Palmer’s success can be explained simply. He has used saturation advertising to play into that deep-seated and widely-held hostility towards the major parties, a hostility that has been intensified by a decade of unprecedented leadership turmoil and indulgence in Canberra.
He has also benefited from the damage done to One Nation through the Al Jazeera expose, where many people who were set to register a protest vote against the majors by voting for Pauline have now pulled away from her party on account of its demonstrated extremism.
Bill Shorten is having a messy campaign. He’s made himself a big policy target on major economic issues, when he has never been regarded as an economic policy guy.
The vast and unpredictable nature of his changes to negative gearing, superannuation and renewables policy means he is always going to struggle with real-time explanations on the campaign trail.

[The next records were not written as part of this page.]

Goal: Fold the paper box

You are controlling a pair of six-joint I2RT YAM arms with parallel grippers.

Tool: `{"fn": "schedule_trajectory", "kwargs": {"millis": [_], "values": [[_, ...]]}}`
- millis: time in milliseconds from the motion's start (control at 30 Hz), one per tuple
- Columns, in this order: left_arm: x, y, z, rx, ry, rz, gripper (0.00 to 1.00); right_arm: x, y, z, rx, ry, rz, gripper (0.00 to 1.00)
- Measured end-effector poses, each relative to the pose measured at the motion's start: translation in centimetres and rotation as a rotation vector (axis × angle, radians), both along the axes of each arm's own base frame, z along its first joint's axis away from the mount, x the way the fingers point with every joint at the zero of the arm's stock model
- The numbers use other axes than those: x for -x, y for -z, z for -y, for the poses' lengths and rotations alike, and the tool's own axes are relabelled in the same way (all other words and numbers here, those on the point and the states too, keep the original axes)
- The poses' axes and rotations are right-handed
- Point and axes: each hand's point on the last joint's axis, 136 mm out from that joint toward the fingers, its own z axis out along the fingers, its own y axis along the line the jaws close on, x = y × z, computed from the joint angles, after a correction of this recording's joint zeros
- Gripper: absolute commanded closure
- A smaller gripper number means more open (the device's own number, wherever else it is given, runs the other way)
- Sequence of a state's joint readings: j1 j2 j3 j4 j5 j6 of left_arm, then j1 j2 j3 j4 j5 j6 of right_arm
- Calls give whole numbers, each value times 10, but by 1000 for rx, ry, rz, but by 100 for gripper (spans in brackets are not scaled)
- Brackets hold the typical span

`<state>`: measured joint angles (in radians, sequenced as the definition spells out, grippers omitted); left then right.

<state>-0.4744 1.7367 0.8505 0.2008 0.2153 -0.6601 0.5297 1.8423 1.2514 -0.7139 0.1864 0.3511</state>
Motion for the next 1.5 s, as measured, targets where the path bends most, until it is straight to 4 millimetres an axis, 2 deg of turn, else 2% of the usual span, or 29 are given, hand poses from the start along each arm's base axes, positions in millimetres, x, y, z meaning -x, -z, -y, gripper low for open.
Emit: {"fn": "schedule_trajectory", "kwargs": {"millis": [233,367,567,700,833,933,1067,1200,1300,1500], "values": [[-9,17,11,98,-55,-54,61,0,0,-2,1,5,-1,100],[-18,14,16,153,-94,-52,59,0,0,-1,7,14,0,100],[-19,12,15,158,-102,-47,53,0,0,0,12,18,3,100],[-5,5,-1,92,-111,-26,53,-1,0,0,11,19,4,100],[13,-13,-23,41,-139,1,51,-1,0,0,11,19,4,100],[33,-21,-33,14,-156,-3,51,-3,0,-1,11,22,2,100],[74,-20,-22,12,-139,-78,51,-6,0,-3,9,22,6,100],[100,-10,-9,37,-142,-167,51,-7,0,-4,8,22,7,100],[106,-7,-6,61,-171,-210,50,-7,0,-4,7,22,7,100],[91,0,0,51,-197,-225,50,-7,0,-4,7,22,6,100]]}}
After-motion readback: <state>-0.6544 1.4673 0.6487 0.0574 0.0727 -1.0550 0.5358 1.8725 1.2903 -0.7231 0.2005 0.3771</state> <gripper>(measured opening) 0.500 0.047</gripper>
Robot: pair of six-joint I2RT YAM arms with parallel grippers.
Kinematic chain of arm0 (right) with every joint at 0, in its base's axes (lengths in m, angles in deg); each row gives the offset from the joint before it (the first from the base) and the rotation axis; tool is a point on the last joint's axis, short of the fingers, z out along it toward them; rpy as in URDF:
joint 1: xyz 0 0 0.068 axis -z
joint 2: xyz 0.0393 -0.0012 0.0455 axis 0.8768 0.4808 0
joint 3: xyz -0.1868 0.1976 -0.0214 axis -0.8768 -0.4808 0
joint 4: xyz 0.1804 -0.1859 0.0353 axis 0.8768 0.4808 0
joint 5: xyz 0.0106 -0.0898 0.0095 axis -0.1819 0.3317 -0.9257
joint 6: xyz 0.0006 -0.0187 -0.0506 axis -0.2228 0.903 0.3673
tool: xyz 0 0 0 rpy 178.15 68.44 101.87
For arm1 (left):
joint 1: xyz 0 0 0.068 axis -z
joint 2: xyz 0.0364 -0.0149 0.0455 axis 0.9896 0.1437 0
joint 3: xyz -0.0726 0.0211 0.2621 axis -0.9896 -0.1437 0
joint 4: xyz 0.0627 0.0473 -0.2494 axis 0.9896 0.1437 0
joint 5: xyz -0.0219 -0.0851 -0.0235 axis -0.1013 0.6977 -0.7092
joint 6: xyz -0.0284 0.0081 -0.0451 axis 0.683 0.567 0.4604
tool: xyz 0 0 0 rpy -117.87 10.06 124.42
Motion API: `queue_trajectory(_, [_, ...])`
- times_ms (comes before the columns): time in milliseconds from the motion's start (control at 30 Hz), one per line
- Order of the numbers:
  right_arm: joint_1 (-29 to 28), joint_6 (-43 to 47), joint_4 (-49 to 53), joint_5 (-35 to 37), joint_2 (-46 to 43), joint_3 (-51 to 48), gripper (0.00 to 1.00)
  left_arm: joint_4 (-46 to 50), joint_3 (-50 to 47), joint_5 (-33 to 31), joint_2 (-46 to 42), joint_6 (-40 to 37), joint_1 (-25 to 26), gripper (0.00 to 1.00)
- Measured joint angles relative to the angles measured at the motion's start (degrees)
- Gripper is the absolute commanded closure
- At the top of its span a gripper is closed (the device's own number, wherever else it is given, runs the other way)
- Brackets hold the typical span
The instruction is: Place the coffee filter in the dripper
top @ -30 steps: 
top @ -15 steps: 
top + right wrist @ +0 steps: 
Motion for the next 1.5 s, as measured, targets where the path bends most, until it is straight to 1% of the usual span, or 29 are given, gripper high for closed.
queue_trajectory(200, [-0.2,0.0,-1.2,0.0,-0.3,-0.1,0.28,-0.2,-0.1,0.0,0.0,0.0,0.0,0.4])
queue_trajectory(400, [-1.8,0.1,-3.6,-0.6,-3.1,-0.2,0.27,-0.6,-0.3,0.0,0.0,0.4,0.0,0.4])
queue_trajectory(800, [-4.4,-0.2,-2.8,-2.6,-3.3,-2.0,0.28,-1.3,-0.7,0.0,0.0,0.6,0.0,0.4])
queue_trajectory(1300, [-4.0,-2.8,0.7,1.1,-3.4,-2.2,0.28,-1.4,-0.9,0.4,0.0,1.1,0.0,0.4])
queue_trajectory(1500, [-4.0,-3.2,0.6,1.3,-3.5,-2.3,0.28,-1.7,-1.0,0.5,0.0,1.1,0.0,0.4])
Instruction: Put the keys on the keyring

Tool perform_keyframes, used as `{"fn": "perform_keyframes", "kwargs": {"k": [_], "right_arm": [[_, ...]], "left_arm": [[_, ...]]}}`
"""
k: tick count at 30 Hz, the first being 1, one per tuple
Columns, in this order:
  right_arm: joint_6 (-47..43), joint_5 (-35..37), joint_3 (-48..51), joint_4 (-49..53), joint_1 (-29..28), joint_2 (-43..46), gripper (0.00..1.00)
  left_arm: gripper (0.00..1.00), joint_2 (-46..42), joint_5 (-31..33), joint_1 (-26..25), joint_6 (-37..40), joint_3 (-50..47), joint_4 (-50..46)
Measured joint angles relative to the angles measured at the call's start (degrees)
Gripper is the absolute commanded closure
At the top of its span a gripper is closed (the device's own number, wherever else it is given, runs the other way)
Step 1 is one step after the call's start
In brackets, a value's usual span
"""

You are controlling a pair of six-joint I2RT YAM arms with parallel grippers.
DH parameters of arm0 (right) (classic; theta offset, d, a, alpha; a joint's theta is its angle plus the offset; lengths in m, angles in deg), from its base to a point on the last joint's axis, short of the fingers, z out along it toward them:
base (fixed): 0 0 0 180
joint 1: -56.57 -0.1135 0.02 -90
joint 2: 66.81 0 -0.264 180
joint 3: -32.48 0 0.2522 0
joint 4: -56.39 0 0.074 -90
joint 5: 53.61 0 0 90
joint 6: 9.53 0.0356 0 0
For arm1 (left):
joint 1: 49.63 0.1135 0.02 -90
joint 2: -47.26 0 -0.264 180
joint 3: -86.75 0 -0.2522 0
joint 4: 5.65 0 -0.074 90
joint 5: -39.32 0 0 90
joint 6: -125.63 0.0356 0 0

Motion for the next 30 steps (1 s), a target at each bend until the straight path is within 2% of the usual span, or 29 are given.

Shorten is John Hewson, only with more cakes.
To that end, Clive Palmer is the man Bill Shorten needs.
He has the capacity to erode and splinter the conservative vote, particularly in Queensland, denying the Coalition the chance to make the gains it needs to offset probable losses in Victoria.
Perversely, Bill Shorten’s best path to victory — as the most left-wing leader Labor has had in years — comes courtesy of the populist conservative parties headed by Palmer and Hanson who take more first preferences away from the Coalition than from Labor.
There’s only one person in Australia who has grown to love the sound of that infernal Twisted Sister song, and his name certainly isn’t Scott, but Bill.